# Tips and Tricks for working with DPN's



## Marchwind (May 10, 2002)

As I knit on my KAL socks today I was thinking of all the tricks and tips I have learned over the 26 years I've been knitting with double pointed needles. I know a lot of people freak out at the thought of knitting with double pointed needles (dpn's) so I thought I would put my thoughts here and others can add their pieces of info. as they choose.

When you are knitting with dpn's you will generally be working with 4 or 5 needles. It is important to keep in mind that although you have your work on 3 or 4 needles, you are only ever working on two needles at one time, all the others are just stitch holders. Dpn's were the original circular knitting instrument, long, long before circular needles ever existence.

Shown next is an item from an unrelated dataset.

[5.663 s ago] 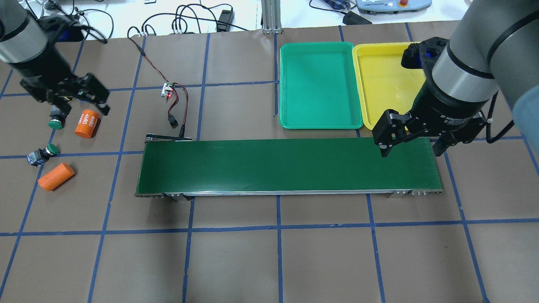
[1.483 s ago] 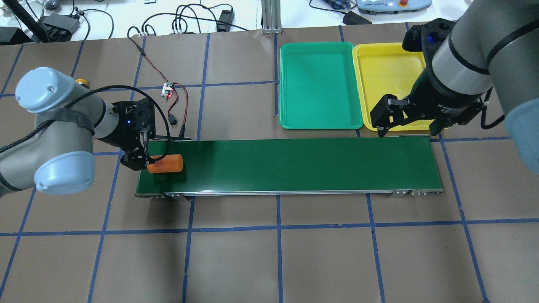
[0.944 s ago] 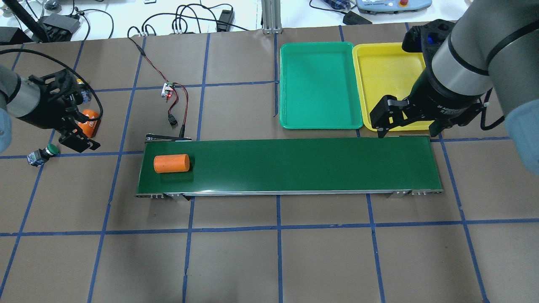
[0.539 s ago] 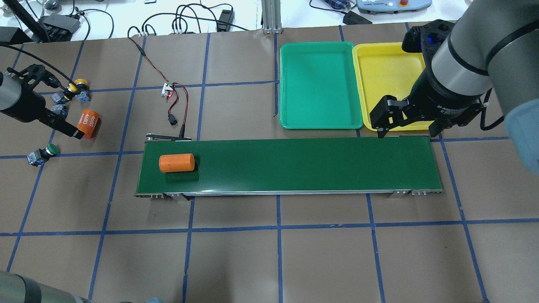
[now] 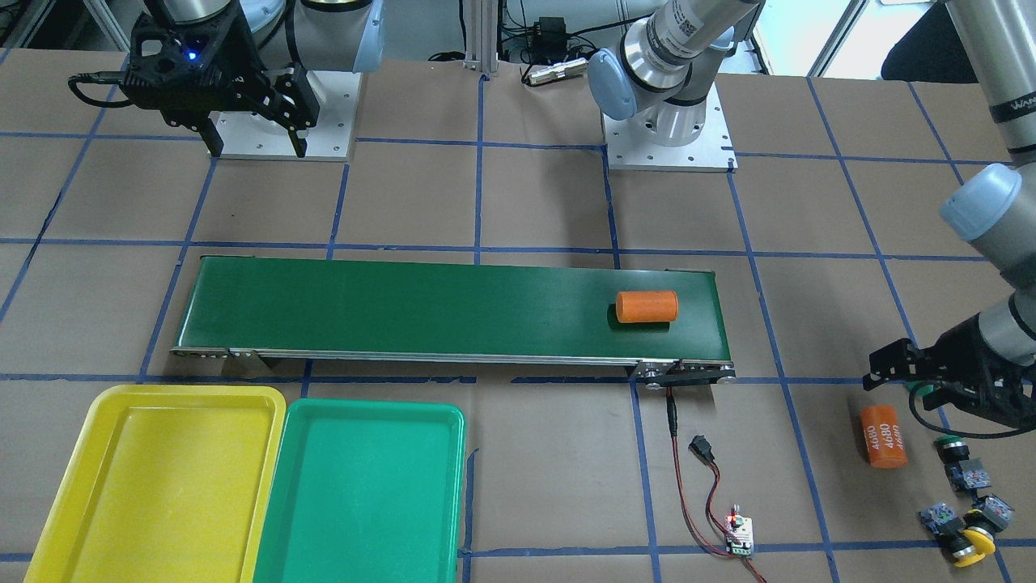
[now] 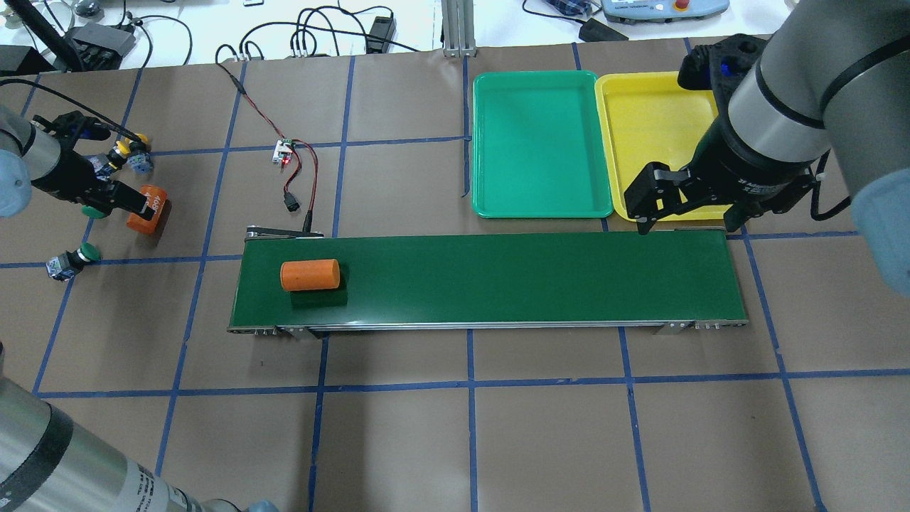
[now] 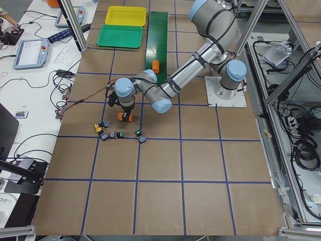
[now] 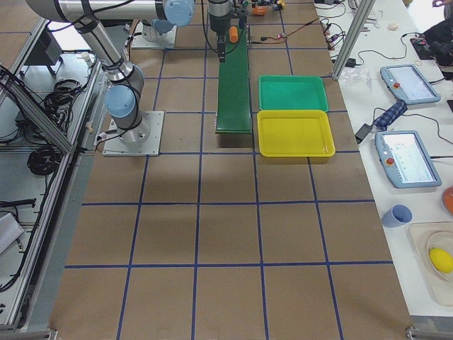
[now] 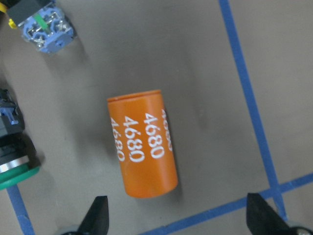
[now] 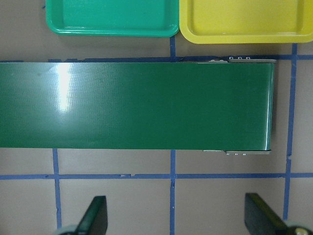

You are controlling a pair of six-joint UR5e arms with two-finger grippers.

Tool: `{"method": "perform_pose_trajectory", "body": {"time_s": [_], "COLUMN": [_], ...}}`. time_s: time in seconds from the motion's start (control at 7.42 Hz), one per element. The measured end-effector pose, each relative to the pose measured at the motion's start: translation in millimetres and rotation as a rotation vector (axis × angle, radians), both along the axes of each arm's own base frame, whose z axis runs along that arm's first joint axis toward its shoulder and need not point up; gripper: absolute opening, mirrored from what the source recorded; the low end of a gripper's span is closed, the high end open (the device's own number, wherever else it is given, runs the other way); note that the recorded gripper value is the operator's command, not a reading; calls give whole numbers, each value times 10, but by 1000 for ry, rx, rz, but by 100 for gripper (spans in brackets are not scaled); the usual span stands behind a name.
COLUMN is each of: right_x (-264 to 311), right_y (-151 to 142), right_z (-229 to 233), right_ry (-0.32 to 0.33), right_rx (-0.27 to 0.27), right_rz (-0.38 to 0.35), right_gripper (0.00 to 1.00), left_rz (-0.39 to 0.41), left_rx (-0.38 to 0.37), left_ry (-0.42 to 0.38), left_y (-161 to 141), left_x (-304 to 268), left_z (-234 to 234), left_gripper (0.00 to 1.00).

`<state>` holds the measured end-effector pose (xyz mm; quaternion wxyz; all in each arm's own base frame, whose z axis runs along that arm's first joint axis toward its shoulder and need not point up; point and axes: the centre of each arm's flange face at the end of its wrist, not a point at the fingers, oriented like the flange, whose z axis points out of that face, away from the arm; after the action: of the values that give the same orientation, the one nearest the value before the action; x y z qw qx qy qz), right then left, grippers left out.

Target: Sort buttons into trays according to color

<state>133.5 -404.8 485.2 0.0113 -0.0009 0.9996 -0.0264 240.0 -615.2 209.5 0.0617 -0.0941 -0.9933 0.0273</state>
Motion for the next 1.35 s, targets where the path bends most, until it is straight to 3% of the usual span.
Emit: {"method": "perform_pose_trajectory", "body": {"time_s": [0.13,0.27,0.4,0.54,0.94,1.08,1.21,1.35], "right_x": [1,2,2,1,1,1,0,0], "right_y": [2,2,0,-2,-3,-3,-3,-3], "right_z": [-2,-7,-10,-11,-10,-11,-9,-9], "right_ry": [0,0,0,0,1,1,1,1], "right_rx": [1,2,2,2,2,2,2,2], "right_rz": [2,3,4,4,6,6,6,6], "right_gripper": [100,100,100,100,100,100,100,100], "left_rz": [61,83,76,63,16,-49,-178,-358], "left_rx": [14,22,19,6,-32,-42,-43,-41], "left_ry": [6,11,10,3,-16,-21,-14,10], "left_y": [-38,-72,-100,-133,-169,-137,-50,109], "left_x": [17,34,51,73,-38,-153,-314,-574], "left_z": [-127,-226,-281,-282,-26,172,397,592], "left_gripper": [100,69,16,0,0,0,0,0]}}
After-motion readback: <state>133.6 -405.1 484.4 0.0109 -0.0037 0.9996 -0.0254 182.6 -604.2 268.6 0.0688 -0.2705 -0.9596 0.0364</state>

Casting on: I find the easiest way to cast on to dpn's is to do either a knitted cast on or a cable cast on. I cast onto one needle and as the needle fills up I will begin distributing the stitches to the other needles. So for the KAL socks I needed to cast on a total of 64 stitches (I was knitting them top down). So I was going to use 4 (5) dpn's, divide stitches, 16 per needle. As I cast on the stitches I would transfer them to other needles until I had them all cast on and evenly distributed. Then I cast on an extra stitch. This last stitch will be carefully transferred to the first needle, where the tail end of the yarn is (the very first stitch cast on). Don't worry too much about whether or not your stitches are twisted, you have about two rounds to get them straight. 

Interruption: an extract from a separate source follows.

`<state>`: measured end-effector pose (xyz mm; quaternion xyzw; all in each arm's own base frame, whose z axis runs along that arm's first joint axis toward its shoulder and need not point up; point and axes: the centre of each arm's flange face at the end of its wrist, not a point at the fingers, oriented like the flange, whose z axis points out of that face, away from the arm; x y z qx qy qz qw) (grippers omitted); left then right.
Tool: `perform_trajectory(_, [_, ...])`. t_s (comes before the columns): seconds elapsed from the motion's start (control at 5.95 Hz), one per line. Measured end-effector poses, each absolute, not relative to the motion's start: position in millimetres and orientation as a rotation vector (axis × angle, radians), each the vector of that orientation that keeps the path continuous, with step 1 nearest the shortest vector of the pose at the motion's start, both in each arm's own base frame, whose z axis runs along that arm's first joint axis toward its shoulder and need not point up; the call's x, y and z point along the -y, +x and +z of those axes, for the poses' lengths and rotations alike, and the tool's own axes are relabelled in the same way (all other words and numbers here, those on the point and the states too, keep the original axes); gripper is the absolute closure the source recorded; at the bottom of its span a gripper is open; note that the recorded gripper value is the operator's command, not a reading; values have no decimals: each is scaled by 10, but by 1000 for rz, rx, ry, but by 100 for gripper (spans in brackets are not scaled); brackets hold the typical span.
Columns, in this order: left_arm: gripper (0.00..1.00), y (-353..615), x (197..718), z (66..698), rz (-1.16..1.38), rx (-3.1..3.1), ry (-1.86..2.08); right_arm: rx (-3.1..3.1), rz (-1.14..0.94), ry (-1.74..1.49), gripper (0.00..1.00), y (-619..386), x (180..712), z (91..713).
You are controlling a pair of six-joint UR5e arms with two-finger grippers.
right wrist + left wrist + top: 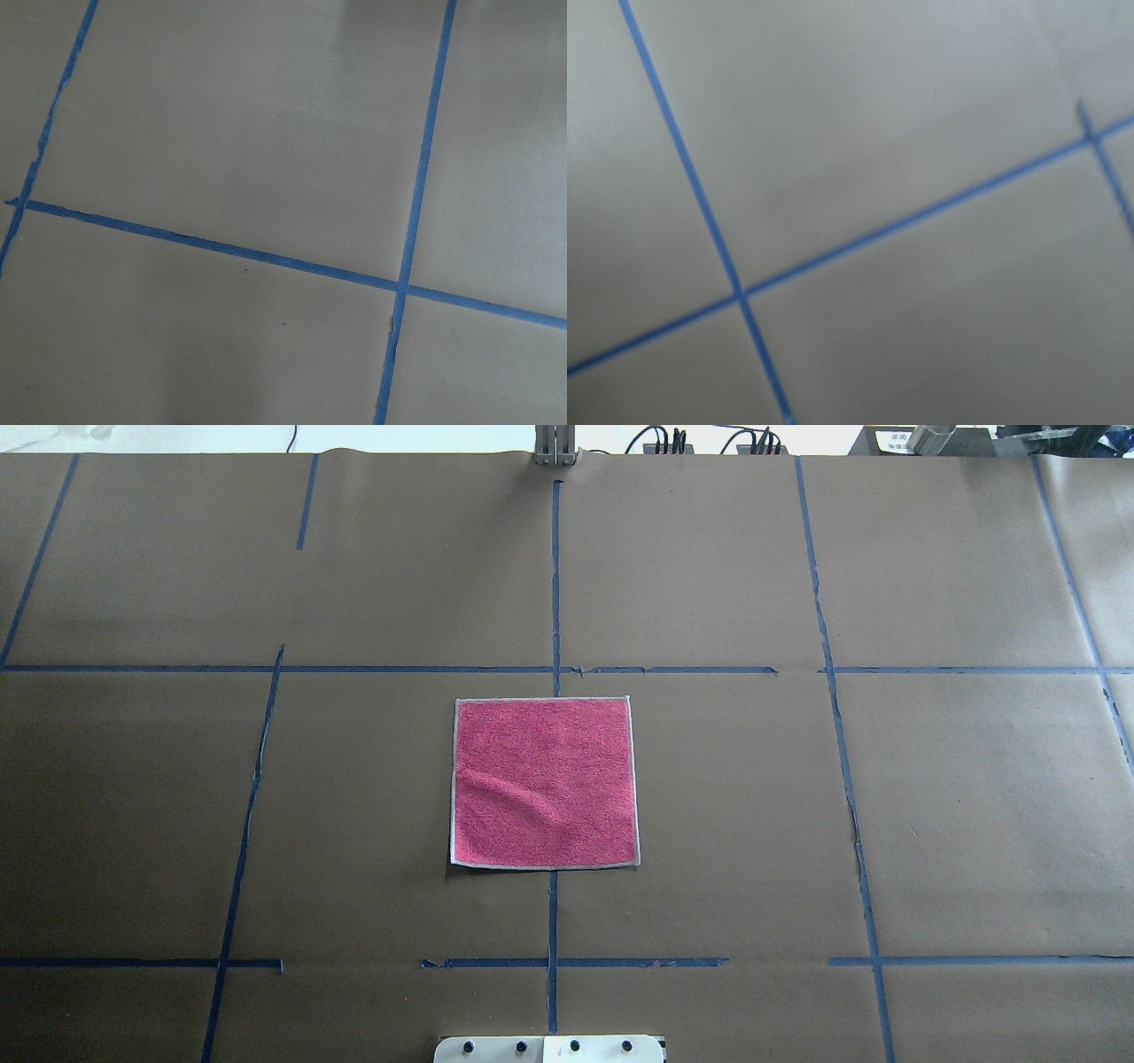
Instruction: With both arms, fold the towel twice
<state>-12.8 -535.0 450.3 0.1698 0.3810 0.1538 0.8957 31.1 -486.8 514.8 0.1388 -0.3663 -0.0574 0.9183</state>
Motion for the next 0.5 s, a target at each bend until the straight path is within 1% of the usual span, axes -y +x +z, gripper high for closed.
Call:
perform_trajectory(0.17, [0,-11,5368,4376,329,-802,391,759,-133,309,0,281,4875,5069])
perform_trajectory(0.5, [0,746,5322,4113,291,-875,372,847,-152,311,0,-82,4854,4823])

Let's assume we are starting with a 2x2 rib. Using the 5th (or 4th) needle (the spare) The first stitch made, a knit, will be made using the first and last stitch knit together (remember we slipped the last stitch onto the first needle next to the very first stitch cast on) this helps to avoid a notch in the top of the sock. Now work your ribbing all the. Way across the first needle. It will be awkward for a few rows, then it gets a bit easier. So you have one needle finished. Now check your stitches to see if they are twisted on the needles, straighten them out. As I knit I will always make sure I start each needle with a knit stitch. As you work your stitches rearrange them so that you will always have the first stitch on each needle a knit stitch. It is much easier to knit that first stitch and avoid ladders then if you purl. To avoid ladders between needles, when you knit that first stitch on a needle give it a tug and knit it tight. After it is knit tighten it again. Do this for the first two stitches of each needle then loosen your tension to what it should be. I also will make sure the non-working end of the needle I'm taking stitches from is on the underside of the next needle, it seems to make it easier to work all the stitches with even tension. On these particular socks I find it is easier for me to have the beginning of the needle that is holding the stitches to be worked is over the top of the needle before it. Again for me it is just easier to get at the stitches and keep my tension even.

When I get to the instep and need to pick up stitches I use a crochet hook to go into the stitches and pull the working yarn through to create the new stitch. I will also pickup as many stitches as I need to to avoid holes. Once all the stitches are picked up and placed back onto the needles as I knit in the round again I will do more decreases spread out more evenly before I start the decreases that are called for.

Those are all the tricks and tips I can think of right now. If you have questions and if You need a further or better description of what I'm talking about just ask. I'm hoping others will chime in with their tips and tricks.


----------



## Forerunner (Mar 23, 2007)

Mitten thumbs is my most consistent use of DPNs.
Someone mentioned that my thumbs looked "clean". :huh:

I attribute that to my habit of alternating my "seams" between working needles.

If I pick up 10 stitches, I usually start with 3-3-and 4. Then I knit four on each needle thereafter, which eliminates the ladder effect by never having the same stitch gap between two needles for two rounds in a row.

I use the same approach with all DPN knitting.

Alternate stitch count on each needle to avoid using the same stitch row over and over for switching to the next needle.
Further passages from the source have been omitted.